Am 2. September 2016 hat in Indien der größte Streik der Weltgeschichte stattgefunden. Lisa Auer berichtet.
Zwischen 150 und 180 Millionen ArbeiterInnen beteiligten sich am „All India Strike“ rund um die 12 Forderungen der großen Gewerkschaften des Landes an die Regierung. Diese beinhalten eine Erhöhung des Mindestlohns, eine Pension für alle ArbeiterInnen, den Stopp der Privatisierungen staatlicher Unternehmen und der stetigen Preiserhöhungen sowie die Bekämpfung der unternehmerfreundlichen Gesetzesänderungen.

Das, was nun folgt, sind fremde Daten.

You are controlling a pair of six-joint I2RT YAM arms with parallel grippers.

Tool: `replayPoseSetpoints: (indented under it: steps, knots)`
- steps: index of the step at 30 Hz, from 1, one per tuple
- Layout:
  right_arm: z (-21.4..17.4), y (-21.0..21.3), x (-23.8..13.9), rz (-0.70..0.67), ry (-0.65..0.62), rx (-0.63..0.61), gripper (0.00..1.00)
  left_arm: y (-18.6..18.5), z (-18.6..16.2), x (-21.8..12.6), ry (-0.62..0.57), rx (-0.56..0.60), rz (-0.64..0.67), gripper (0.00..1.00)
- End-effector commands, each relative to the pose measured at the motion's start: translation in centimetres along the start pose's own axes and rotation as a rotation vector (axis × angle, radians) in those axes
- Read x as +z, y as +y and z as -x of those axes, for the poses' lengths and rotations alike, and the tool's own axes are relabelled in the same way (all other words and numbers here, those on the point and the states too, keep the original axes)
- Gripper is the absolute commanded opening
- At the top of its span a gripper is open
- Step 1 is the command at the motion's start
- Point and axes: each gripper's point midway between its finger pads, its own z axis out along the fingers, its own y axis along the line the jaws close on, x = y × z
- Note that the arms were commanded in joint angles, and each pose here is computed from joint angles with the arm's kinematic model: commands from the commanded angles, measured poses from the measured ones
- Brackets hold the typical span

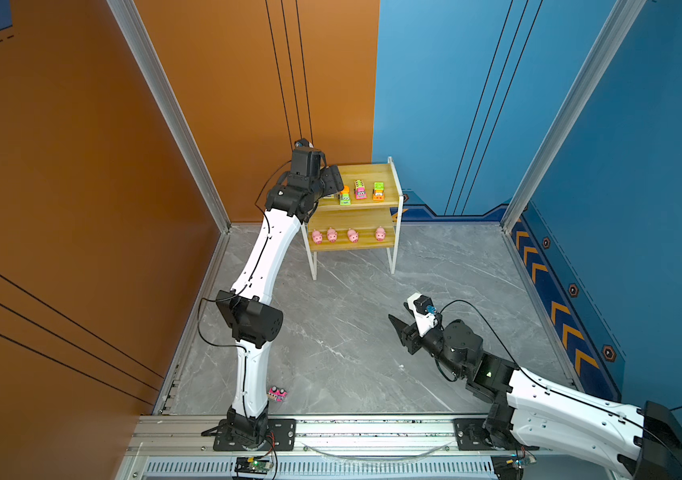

Dieser massive Widerstand der Arbeiterklasse Indiens zeigt, dass sie bereit ist, sich gegen die ständigen Angriffe von der nationalkonservativen Modi-Regierung auf die Lebensbedingungen der lohnabhängigen Massen zur Wehr zu setzen. Beschäftigte aus sämtlichen Wirtschaftszweigen des Landes ignorierten die Drohungen der Ministerien und Unternehmensführungen und nahmen an der Streik-Aktion teil.
Obwohl elf Gewerkschaftsdachverbände nur zu nationalen sektoralen Streiks aufgerufen hatten, waren vor allem die Bundesstaaten im Süden Indiens generalstreikmäßig weitgehend lahmgelegt. Viele unorganisierte ArbeiterInnen in prekären Beschäftigungsverhältnissen und selbstständige KleinunternhemerInnen und Bauern schlossen sich dem Kampf an. Die Welle des Widerstands erfasste auch die großen Industriezentren Delhi, Pune, Mumbai und viele andere Millionenstädte. Schon seit Monaten bereiteten sich die Gewerkschaften auf den „All India Strike” vor. Auf der anderen Seite tat die herrschende Klasse alles die Kraft des Streikes im Vorfeld zu unterminieren. Medienkonzerne, Polizei, Gerichte sowie Konzernführungen stellten sich hinter die Anstrengungen der Regierung. Nur wenige Tage vor dem Streik machte der Finanzminister einer regimetreuen Gewerkschaft Zugeständnisse beim Mindestlohn, um die Streikfront aufzuspalten. Diese Demobilisierungsversuche blieben jedoch weitgehend erfolglos. Trotz des im globalen Vergleich hohen Wirtschaftswachstums verbessert sich die soziale Situation für hunderte Millionen nicht. Ein Viertel der Bevölkerung lebt von weniger als 1,25 Dollar pro Tag, jeder zehnte Todesfall ist auf fehlendes Trinkwasser zurückzuführen. Ein Viertel der Bevölkerung sind Analphabeten und nicht einmal die soziale Stigmatisierung durch das Kastenwesen konnte auf Basis des Kapitalismus überwunden werden.
Seit 2009 fanden 12 „All India Strikes” statt. Auch Studiereden führten heuer einen monatelangen Massenkampf. Im ganzen Land kommt es zu einem Anstieg von Demonstrationen, militanten Streiks und politischen Unruhen, wie aktuell im indisch besetzten Teil von Kaschmir. Streikaktionen, wie die am 2. September, sind zwar insofern von immenser Bedeutung, als dass sich die ArbeiterInnen des günstigen gesellschaftlichen Klassenverhältnisses und der daraus resultierenden Macht kollektiv bewusst werden. Der größte Streik der Geschichte der Menschheit war aber nur der Vorbote großer gesellschaftlicher Veränderungen in der Zukunft.